Richard Francis, ESA CryoSat-2 Project Manager said, “We hit the ground running with CryoSat-2. After the launch failure we managed to get ourselves organised pretty quickly so that when we got the go-ahead for CryoSat-2 we knew exactly what to do. Our industrial team has made astonishing progress in the last year with some flight hardware already delivered. So far everything’s on track and we expect that to continue, so that by the end of 2007 our beloved CryoSat will be almost completely reassembled.”
In addition to building the new satellite, a number of field experiments to support the mission are getting underway in the Arctic. First is the Arctic Arc Expedition, part of the International Polar Year. The expedition’s two Belgian explorers, Alain Hubert and Dixie Dansercoer, have just left for a punishing 110-day trek across the Arctic. Each pulling a 130-kg sledge holding supplies and equipment, the two intrepid explorers will ‘walk’ from an island off the coast of Siberia to southern Greenland – a route never before considered. In support of the CryoSat-2 Project they will be taking valuable measurements of snow depth throughout their journey. Regular updates are posted on the expedition web-site http://www.arcticarc.org
These measurements are extremely useful for helping to validate the technique which will be used to convert CryoSat-2’s radar measurements into accurate ice thickness data. Since direct measurements of snow lying on Arctic sea ice are hard to come by, ESA is very pleased to benefit from this opportunity.

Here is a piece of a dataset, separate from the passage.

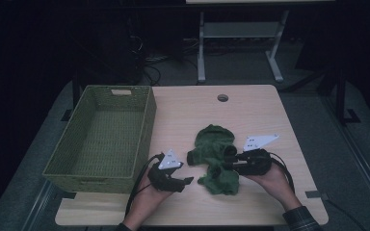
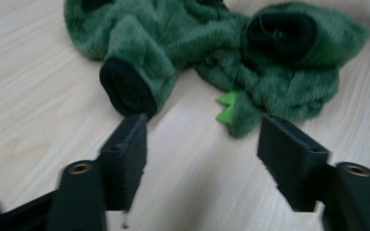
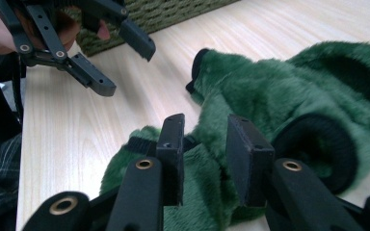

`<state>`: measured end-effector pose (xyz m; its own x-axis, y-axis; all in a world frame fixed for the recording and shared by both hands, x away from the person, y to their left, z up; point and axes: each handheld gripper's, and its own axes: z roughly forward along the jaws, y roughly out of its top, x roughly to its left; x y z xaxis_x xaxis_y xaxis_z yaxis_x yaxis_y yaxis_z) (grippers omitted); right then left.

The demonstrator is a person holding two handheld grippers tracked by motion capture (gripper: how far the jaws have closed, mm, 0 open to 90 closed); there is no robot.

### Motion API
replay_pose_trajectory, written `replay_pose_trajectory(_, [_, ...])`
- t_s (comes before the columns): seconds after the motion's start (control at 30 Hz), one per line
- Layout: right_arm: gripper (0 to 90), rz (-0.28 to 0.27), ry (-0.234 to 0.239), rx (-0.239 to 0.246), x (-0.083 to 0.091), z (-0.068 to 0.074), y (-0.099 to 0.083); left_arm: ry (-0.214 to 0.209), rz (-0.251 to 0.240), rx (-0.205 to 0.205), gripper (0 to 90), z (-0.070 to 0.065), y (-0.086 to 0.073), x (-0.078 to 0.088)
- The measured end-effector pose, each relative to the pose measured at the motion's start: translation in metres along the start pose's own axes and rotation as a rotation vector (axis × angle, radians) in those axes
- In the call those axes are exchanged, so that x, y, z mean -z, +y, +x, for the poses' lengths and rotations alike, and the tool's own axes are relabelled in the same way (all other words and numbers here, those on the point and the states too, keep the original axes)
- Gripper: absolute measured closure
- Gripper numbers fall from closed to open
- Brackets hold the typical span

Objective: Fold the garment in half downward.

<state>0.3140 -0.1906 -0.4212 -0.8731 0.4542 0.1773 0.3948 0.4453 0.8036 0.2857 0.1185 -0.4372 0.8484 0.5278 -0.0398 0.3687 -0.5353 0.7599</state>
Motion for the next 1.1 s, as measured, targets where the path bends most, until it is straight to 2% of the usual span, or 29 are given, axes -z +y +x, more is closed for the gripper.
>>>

The weight of overlying snow forces sea ice to float lower in the water than it otherwise would. CryoSat-2’s determination of sea-ice thickness depends on measuring its freeboard, or how high above the sea-surface it floats. Everybody knows that 7/8 of an iceberg is under the surface so if knowing how much is above the surface it’s easy to calculate the rest. So overlying snow, which the radar waves go right through, reduces the measured freeboard and so the derived thickness measurement is compromised. The kind of data that Hubert and Dansercoer will gather during their trek will contribute to the validation of the schemes that will be used to estimate the amount of snow during CryoSat-2’s lifetime.
As part of the CryoSat-2 validation campaign, scientists will also be heading out to the ice on Svalbard in mid-April to carry out the 2007 component of the CryoSat-2 Validation Experiment (CryoVEx-2007). This campaign will use ASIRAS, an airborne version of the SIRAL instrument, to make measurements over teams of glaciologists who will be making comprehensive in-situ measurements of snow and ice properties. This campaign continues a series started for CryoSat and which will also be complemented by further experiments as the remaining complexities in the exploitation of CryoSat data are explored.